The “trustees” attempted to excuse such treatment of this account on the ground that they had actual if not legal control of the account. But it is our opinion that this was exactly what George H. Peck intended to accomplish by his designation of them as “trustees.” He wanted to provide for his incompetent children during the period following his death and prior to the appointment of guardians by the Superior Court, and the evidence shows that he anticipated a much longer lapse of time than actually occurred. Peck refused by his actions to create a trust for the annuity payments during his lifetime, and the acts of his “trustees” after his death in following the same procedures Peck had used during his lifetime supports our determination that no express trust was intended or created by endorsement D, and that this was the understanding of the “trustees” during the years 1940 and 1941.
Even after the “trustees” began depositing the Travelers’ annuity payments in a bank account which designated them as “trustees”, they continued to treat the payments as George H. Peck had treated them during his lifetime. It is stipulated that Peck “treated such funds as a guardian would treat the income of his ward in that he reported them as income of the annuitants for Federal income tax purposes.” Our findings show that for the calendar years 1940 and 1941 the taxable portions of the Travelers’ annuity payments were reported as income of their wards by the guardians of the incompetents, petitioners herein. It was not until the taxable years 1942 and 1943 that petitioners concluded that the taxable portions of such payments should be taxed to William Peck and Byron G. Hill as trustees under endorsement D to the contracts.
We are convinced that petitioners’ original treatment of the Travelers annuity payments was correct. It was clearly in accordance with Peck’s procedures during his lifetime. The direction to Travelers to pay the annuities to named individuals, as trustees, was based not upon any intent to create an express trust, but upon confidence and faith that the named individuals would continue the procedures adopted by Peck during his lifetime for the care, comfort, maintenance and support of his incompetent children.
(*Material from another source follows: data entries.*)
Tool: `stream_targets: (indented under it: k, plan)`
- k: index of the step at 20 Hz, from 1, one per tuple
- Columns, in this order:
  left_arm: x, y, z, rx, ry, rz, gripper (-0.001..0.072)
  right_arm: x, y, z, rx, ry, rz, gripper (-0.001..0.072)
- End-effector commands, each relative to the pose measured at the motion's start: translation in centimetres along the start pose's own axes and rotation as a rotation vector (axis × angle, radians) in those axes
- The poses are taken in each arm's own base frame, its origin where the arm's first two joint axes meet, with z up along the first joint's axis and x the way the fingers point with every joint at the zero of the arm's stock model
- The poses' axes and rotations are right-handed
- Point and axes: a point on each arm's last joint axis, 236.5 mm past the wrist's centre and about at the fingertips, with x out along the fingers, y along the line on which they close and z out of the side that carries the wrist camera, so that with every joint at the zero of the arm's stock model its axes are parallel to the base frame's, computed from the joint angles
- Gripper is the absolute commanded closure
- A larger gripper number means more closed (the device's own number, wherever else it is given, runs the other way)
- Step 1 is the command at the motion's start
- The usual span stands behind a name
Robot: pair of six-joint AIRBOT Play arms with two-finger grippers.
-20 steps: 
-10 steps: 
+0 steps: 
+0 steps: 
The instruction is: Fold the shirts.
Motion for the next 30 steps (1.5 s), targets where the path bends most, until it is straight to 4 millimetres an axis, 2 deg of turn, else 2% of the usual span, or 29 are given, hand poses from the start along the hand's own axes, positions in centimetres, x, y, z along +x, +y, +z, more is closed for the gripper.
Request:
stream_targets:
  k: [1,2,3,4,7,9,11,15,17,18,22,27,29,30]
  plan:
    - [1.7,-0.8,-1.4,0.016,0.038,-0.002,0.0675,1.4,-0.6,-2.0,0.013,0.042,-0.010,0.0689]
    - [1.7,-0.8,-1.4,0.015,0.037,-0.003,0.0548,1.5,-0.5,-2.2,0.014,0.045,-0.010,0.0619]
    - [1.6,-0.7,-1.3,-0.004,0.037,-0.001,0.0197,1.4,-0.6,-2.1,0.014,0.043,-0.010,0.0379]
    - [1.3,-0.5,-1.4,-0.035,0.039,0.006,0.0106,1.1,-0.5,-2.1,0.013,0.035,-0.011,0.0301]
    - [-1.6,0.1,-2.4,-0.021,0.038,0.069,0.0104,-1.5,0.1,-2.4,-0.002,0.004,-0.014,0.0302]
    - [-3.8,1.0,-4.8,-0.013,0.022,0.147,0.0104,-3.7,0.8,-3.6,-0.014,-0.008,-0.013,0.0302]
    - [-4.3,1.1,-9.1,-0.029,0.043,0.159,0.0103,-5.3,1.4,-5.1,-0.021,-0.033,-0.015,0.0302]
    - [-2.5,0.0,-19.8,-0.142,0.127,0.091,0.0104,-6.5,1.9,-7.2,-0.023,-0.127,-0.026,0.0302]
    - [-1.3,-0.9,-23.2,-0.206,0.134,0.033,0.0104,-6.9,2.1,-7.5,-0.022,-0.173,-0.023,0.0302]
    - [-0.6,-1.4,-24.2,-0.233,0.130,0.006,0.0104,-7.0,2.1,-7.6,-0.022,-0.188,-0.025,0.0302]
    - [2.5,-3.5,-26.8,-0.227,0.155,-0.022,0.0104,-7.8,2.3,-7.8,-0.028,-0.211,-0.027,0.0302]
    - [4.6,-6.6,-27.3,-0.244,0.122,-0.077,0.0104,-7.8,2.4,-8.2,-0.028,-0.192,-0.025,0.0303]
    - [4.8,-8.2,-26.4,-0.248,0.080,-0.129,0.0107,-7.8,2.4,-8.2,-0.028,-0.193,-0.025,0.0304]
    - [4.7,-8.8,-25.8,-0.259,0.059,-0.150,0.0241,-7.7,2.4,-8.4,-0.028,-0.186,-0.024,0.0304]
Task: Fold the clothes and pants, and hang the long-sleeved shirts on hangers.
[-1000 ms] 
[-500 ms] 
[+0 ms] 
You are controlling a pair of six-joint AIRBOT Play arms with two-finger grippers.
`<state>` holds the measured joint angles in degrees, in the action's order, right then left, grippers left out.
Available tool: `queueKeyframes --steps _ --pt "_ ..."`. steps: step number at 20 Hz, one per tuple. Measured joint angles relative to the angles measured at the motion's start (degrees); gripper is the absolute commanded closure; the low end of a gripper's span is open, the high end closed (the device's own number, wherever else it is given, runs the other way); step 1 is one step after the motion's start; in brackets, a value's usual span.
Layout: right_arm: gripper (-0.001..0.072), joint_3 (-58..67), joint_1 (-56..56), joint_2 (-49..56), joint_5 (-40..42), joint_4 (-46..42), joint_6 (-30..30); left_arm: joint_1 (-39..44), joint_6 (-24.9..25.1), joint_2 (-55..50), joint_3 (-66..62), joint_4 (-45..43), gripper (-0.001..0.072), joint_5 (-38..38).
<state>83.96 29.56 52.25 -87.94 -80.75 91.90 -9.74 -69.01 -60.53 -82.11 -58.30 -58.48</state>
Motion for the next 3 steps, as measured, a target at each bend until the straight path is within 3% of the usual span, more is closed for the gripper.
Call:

In view of our determination that Peck did not intend to create an express trust by his directions to Travelers, and in view of the established rule that the revenue statutes relate to express trusts, and not constructive trusts, Prudence Miller Trust, supra, we hold for the respondent on the disputed point. In so holding we have considered Elizabeth Earhart Kennedy, 38 B. T. A. 1307, cited by petitioners, but find it inapplicable to the present facts.
It being stipulated that other adjustments have been resolved by the parties, the deficiencies should be recomputed in accordance with the foregoing and with the agreed adjustments.
Decisions will he entered under Rule SO.
The size of this trust is undisclosed, but the extent of the provision made by Peck for his incompetent children is indicated by the estimated annual income therefrom of $20,000 for each incompetent as shown by the schedule filed with the petition for the appointment of guardian.